I figured I build some street cred just by meeting with officers. Three days later, when I was called by some randumb police officer in Logansville to meet him at his office, I wasn't too bothered until I realized that Logansville was an hour away and I hadn't eaten anything for the last six hours.
He sat me down in a tiny little room with a camera and told me to leave my electronic devices outside. I was pretty sure I was just there to regurgitate what I had already told the officers on Sunday, and I did so in the span of about five minutes. Fifty-five minutes later, after arguing like a child with this man and denying some pretty shaky claims involving me specifically, I was rather upset and ready to give him a reason to really interrogate me, Detective DumbAce. Sorry about that... but I REALLY didn't like this guy. I mean, I know he was badgering me and calling me a liar for an hour because it was his job to try and get a confession if there was a confession to be gotten, but this was a direct quote from him at the end of my interrogation: "I pray to God that you are convicted." He used the whole "pray" thing because a lot of the conversation revolved around religion, what with my acquaintance with Mr. Colliver and the whole incident of supposed car theft taking place at a church event. Ironic, no?
It seems I was reported as being in the stolen vehicle at 3 AM Monday morning, and I was also reported looking into the vehicle Saturday night very suspicious like. The former claim was made by some 18 year old girl IN MY WARD and the second claim was very vague... I think he mentioned a "Mr. Man." Haha!

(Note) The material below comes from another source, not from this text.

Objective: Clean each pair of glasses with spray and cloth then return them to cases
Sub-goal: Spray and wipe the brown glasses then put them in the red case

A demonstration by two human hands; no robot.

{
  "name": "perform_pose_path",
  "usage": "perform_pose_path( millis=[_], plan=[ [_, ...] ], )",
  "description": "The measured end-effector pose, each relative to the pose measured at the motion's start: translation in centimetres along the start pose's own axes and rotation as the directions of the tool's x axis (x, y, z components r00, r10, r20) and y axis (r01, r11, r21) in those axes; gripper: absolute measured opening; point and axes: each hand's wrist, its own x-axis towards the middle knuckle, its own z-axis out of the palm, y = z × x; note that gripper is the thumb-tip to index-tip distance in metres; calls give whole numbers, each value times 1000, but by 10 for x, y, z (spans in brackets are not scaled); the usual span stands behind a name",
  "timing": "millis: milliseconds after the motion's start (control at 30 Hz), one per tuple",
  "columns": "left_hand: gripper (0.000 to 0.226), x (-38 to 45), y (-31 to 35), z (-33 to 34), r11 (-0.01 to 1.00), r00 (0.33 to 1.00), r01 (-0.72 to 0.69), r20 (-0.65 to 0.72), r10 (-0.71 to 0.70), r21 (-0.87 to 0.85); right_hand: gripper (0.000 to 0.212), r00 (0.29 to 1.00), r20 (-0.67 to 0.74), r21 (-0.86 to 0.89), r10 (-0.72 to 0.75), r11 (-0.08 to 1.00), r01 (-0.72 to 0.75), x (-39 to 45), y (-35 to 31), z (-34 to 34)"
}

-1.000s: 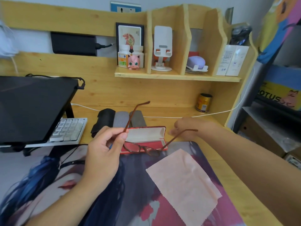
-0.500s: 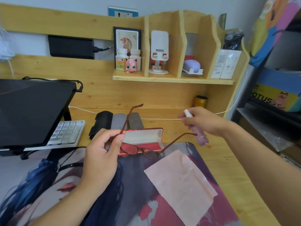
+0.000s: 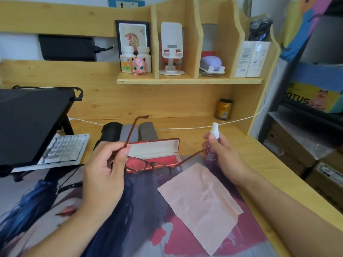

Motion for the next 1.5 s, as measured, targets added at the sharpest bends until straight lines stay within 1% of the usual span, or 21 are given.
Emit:
perform_pose_path(
  millis=[33,67,133,200,300,400,467,500,533,567,633,667,700,733,767,833,900,933,1133,1400,1500],
  plan=[
    [17,0,0,-1,1000,1000,-9,-3,9,7,21,1000,26,57,-6,998,5,0,-2,-2],
    [16,0,0,-1,1000,1000,-18,-6,18,14,26,999,45,112,-26,993,21,-1,-6,-4],
    [13,1,1,-3,999,999,-33,-19,33,12,58,993,69,220,-91,973,74,-6,-17,-9],
    [10,4,4,-4,999,998,-36,-52,36,13,77,980,105,292,-169,947,132,-16,-31,-10],
    [18,8,10,-7,999,995,-28,-95,30,22,77,925,254,399,-284,901,167,-32,-52,-5],
    [22,9,12,-7,1000,994,-23,-109,25,21,75,799,489,591,-350,807,-8,-44,-61,6],
    [23,8,10,-7,999,994,-31,-108,33,26,75,709,594,648,-379,749,-142,-49,-59,16],
    [22,8,9,-7,999,993,-38,-108,41,30,74,687,624,647,-373,740,-185,-51,-59,21],
    [19,8,8,-7,998,993,-48,-110,51,36,74,694,631,633,-347,748,-201,-53,-58,25],
    [16,8,7,-7,997,992,-60,-112,64,45,73,732,614,600,-294,777,-191,-55,-56,30],
    [12,9,5,-6,990,987,-113,-105,122,89,69,878,455,421,-150,905,-64,-60,-54,37],
    [14,10,6,-6,976,979,-163,-99,178,146,67,938,328,246,-117,969,35,-61,-51,40],
    [17,10,8,-6,953,967,-214,-92,238,214,65,968,206,17,-144,989,144,-63,-47,43],
    [19,11,9,-5,928,953,-259,-86,291,268,64,967,122,-221,-222,944,245,-63,-44,45],
    [20,11,10,-4,909,941,-294,-79,330,296,65,948,92,-407,-304,858,314,-64,-41,47],
    [19,10,9,-2,885,919,-359,-55,391,295,70,921,139,-590,-365,716,373,-65,-38,52],
    [14,9,7,0,864,893,-425,-31,449,270,79,917,197,-657,-346,648,385,-66,-35,61],
    [11,8,7,2,856,883,-448,-22,469,258,80,923,207,-669,-324,641,375,-66,-34,65],
    [9,6,6,6,868,884,-446,-43,465,216,77,958,149,-685,-244,673,279,-67,-28,75],
    [7,6,8,5,882,899,-415,-48,435,222,66,940,126,-694,-316,650,311,-68,-25,72],
    [7,6,9,5,883,898,-419,-49,438,210,72,930,111,-720,-350,617,318,-67,-29,70]
  ],
)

Seriously though, where did those claims come from? It really shook me that something so outrageous had been levelled against me, so the visible signs of my unease I'm sure gave Detective DipSnot some confidence in bullying me around. But I wonder if the girl saw something--at 3 AM in the morning--and just assumed it was me due to my associations with Mr. Colliver the night of the theft. Or perhaps Colliver had an accomplice that looked kind of like me--it was dark on both occasions that I was allegedly spotted. Perhaps the fact that Mr. Colliver took my car that I was seen driving in played some factor into it. But this detective D-Bag was totally going off of these testimonies to the point that my own was apparently invalid. And where was Mr. Colliver during all this? Who knows... And why am I only being questioned now, three days later?
As I sat in that room, so many worst case scenarios went through my head... what if I was setup? Maybe a vindictive teenager who got bored with life or perhaps con-man who preys on Mormons. Either way, I started picturing myself as Edmon Dantes or Andy Duphrain... I'm sure even some Clyde Shelton snuck in there. I picked out a prison name too... Diamondback!!! I would get a Diamondback tattoo as well, and put it maybe on my back... cause it's a Diamondback, right?
So maybe later this week, I'll go give them a DNA sample and fingerprints and stuff. Big deal. What's another trip to 30-miles-away Logansville, right? *grinding teeth*

Reason for graduating from bachelorhood number 95: You would have somebody to vouch for you at 3 AM Monday morning.